**DATA EXTRACT:**

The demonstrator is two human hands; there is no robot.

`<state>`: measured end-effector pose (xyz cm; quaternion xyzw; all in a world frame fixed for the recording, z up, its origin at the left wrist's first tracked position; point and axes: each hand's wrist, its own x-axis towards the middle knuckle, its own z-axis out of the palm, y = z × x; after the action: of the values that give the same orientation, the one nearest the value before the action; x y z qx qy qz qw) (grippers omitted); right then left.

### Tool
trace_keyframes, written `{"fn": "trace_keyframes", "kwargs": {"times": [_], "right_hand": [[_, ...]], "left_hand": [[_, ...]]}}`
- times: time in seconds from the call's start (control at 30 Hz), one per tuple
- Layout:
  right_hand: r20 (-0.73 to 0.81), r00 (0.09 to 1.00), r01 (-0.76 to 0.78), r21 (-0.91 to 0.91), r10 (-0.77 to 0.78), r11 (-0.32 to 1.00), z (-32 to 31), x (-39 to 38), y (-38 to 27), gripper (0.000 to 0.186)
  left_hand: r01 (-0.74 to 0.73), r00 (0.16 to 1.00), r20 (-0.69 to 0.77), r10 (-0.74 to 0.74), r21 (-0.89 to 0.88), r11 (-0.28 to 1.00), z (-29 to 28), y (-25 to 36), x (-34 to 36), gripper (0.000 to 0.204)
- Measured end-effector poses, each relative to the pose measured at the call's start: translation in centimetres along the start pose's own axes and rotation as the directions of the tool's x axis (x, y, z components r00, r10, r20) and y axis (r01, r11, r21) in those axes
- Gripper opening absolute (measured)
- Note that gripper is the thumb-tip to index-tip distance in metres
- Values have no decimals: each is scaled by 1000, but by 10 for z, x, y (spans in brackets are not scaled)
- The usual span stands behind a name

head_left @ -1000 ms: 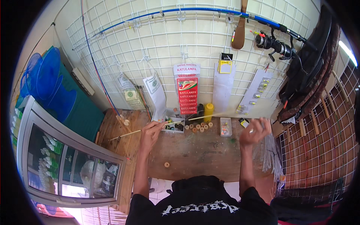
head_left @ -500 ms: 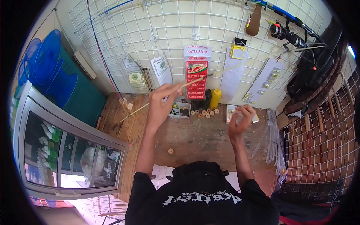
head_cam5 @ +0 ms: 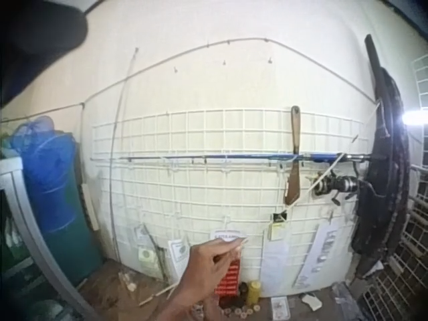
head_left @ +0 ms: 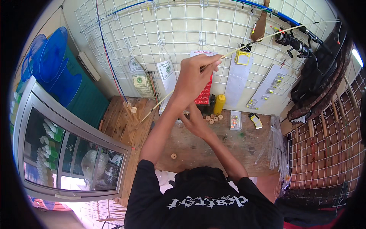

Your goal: Repairing or assembling components on a fishing rod.

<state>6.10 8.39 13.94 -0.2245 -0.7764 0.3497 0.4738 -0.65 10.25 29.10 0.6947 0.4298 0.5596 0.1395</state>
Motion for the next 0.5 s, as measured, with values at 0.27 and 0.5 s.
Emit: {"fn": "trace_keyframes", "kwargs": {"times": [0.27, 0.5], "right_hand": [[-16, 995, 104, 55, -103, 993, -5, 36, -14, 33], [-81, 996, -16, 120, 26, 993, -15, 46, -18, 15]], "left_hand": [[-167, 986, -5, 168, -71, 983, 8, 27, 35, 25], [-145, 989, -35, 141, -216, 966, 1, 45, 65, 25]]}}
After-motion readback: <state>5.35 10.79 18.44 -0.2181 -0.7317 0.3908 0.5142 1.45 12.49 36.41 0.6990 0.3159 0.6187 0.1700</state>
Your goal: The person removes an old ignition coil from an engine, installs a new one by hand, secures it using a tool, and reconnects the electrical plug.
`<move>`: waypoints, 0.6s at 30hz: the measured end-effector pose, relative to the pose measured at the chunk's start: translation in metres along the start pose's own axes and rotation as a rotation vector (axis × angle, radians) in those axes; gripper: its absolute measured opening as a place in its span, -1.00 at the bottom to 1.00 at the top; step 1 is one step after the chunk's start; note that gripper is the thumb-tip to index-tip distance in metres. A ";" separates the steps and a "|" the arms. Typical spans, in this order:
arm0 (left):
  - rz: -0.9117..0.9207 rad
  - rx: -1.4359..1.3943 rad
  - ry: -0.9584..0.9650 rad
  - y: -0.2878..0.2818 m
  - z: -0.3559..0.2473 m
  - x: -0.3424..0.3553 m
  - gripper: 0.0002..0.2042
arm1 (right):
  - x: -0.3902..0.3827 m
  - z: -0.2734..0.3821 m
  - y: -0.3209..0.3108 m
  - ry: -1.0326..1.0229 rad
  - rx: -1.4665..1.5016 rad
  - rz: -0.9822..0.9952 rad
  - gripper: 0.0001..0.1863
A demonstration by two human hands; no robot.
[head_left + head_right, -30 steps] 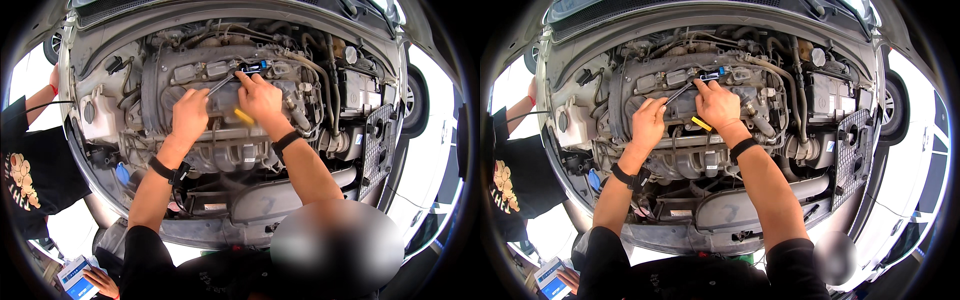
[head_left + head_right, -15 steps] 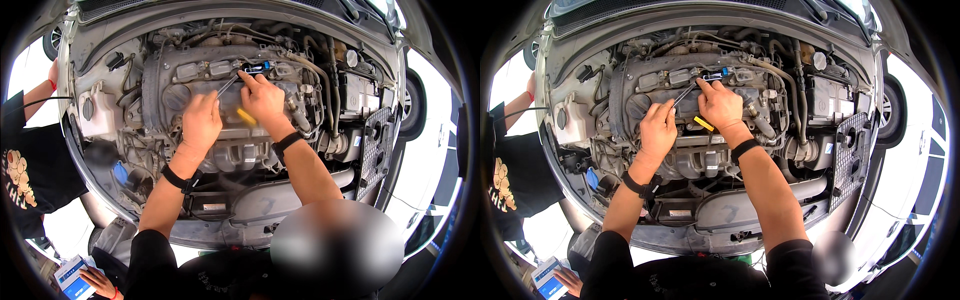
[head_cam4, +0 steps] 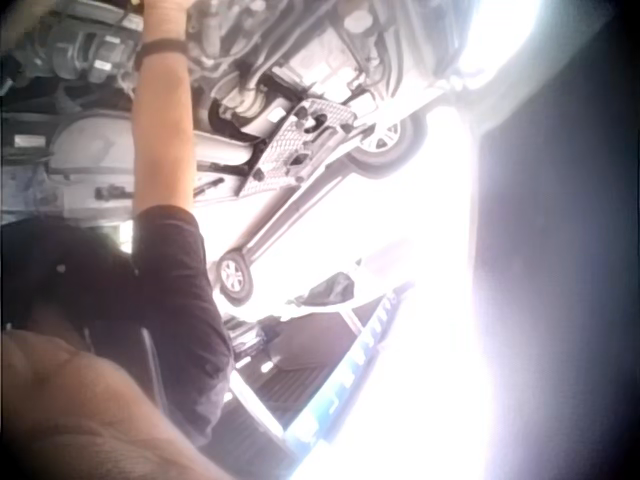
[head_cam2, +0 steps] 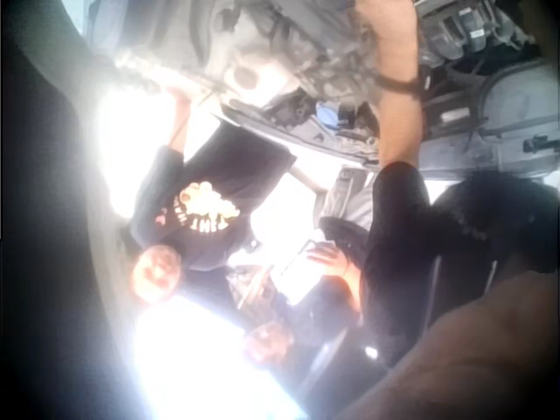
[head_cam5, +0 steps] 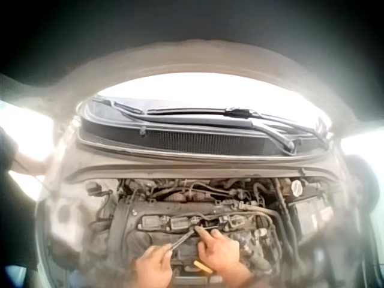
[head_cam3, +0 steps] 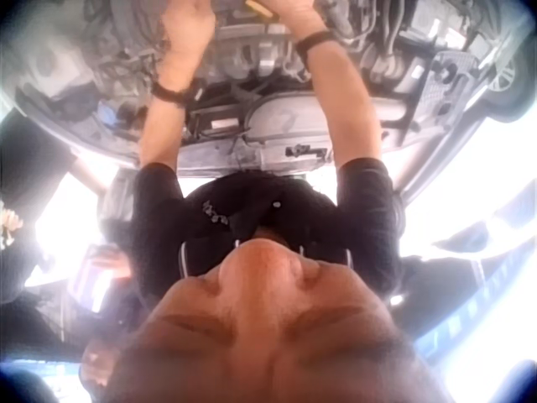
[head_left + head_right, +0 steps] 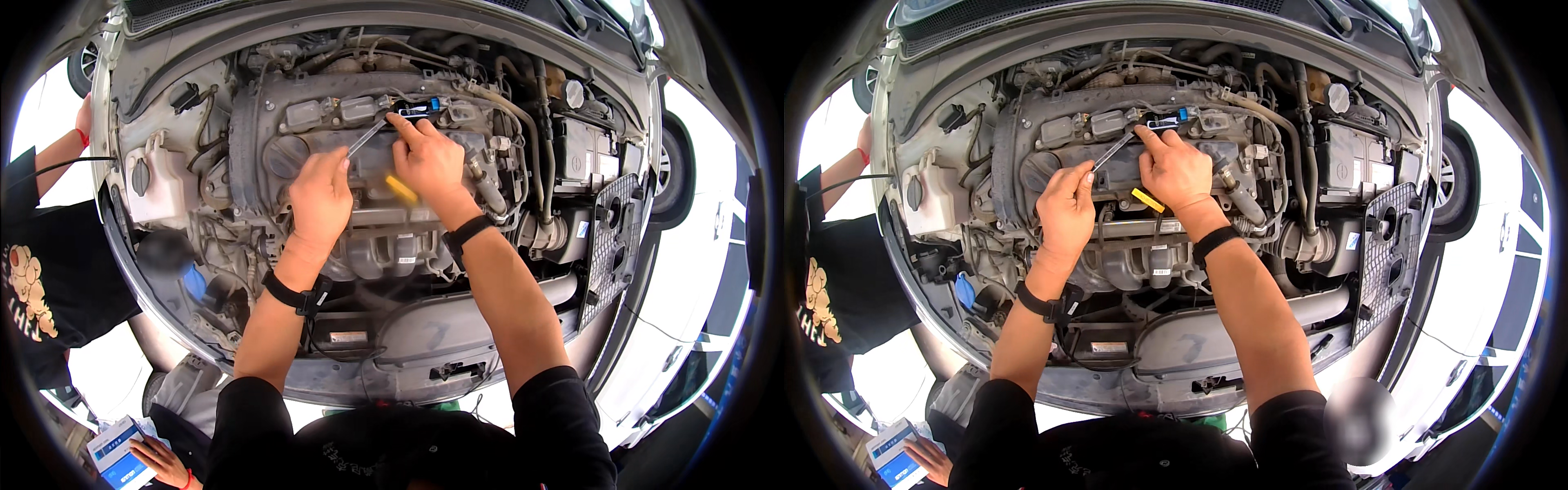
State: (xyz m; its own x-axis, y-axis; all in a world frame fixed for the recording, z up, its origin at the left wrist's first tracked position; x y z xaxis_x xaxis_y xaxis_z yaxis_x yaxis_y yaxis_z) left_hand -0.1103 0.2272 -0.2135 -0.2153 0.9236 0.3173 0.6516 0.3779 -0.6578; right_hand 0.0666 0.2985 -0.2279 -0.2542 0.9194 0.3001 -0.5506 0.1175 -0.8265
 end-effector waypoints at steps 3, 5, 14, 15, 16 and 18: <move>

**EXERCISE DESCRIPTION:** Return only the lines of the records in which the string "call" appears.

**EXERCISE ANSWER:**
- times: time in seconds from the call's start (control at 30 Hz), one per tuple
- Measured end-effector poses, each relative to the pose measured at the call's start: translation in centimetres along the start pose's own axes and rotation as the directions of the tool's x axis (x, y, z components r00, r10, r20) and y axis (r01, r11, r21) in those axes

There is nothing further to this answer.